→ TASK: Lines from the beginning of the data through the line containing "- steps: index" are to be copied exactly, with no other line included.
--- START ---
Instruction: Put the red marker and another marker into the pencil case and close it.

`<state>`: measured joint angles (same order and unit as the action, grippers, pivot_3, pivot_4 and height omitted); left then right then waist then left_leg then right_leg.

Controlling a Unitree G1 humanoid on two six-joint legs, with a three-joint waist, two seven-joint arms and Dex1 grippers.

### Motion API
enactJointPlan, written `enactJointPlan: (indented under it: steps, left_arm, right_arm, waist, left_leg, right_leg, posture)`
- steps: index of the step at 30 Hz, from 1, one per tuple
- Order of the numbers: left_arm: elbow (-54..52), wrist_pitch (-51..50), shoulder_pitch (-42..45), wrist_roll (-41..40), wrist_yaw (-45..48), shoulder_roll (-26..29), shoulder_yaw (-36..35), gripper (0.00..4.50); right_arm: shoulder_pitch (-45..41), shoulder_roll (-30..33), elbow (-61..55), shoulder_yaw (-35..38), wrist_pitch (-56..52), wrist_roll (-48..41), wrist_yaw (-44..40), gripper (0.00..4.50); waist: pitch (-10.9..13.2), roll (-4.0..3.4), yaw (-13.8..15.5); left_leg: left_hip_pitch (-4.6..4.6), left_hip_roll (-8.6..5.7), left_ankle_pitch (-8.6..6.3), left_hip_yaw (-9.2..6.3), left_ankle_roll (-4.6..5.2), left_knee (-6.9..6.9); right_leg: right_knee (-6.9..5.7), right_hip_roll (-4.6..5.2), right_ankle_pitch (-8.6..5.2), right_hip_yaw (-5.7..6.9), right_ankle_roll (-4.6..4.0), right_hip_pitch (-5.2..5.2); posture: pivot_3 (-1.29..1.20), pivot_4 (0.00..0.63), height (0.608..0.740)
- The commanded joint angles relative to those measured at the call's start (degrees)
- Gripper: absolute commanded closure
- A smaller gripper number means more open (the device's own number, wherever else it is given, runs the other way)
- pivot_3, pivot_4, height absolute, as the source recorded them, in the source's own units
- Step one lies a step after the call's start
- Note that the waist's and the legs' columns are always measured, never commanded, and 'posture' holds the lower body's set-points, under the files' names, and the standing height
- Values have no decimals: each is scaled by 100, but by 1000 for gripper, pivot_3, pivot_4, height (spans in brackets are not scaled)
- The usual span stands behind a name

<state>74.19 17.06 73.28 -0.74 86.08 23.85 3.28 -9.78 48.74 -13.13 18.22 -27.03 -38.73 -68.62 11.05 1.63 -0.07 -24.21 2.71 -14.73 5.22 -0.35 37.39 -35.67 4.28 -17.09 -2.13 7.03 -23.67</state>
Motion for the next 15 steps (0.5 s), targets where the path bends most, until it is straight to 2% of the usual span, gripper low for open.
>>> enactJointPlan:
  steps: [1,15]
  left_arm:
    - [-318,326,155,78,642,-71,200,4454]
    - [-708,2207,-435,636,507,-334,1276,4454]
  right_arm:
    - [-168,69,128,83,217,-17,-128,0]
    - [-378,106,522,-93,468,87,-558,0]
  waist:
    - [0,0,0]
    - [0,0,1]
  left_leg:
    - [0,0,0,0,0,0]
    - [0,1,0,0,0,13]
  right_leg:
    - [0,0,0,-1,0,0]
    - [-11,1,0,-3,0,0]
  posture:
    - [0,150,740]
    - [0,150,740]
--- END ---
→ RESULT OF THIS TASK:
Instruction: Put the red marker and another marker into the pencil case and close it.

`<state>`: measured joint angles (same order and unit as the action, grippers, pivot_3, pivot_4 and height omitted); left then right then waist then left_leg then right_leg.

Controlling a Unitree G1 humanoid on two six-joint legs, with a three-joint waist, two seven-joint arms and Dex1 grippers.

### Motion API
enactJointPlan, written `enactJointPlan: (indented under it: steps, left_arm, right_arm, waist, left_leg, right_leg, posture)`
- steps: index of the step at 30 Hz, from 1, one per tuple

The exercise has been fully completed.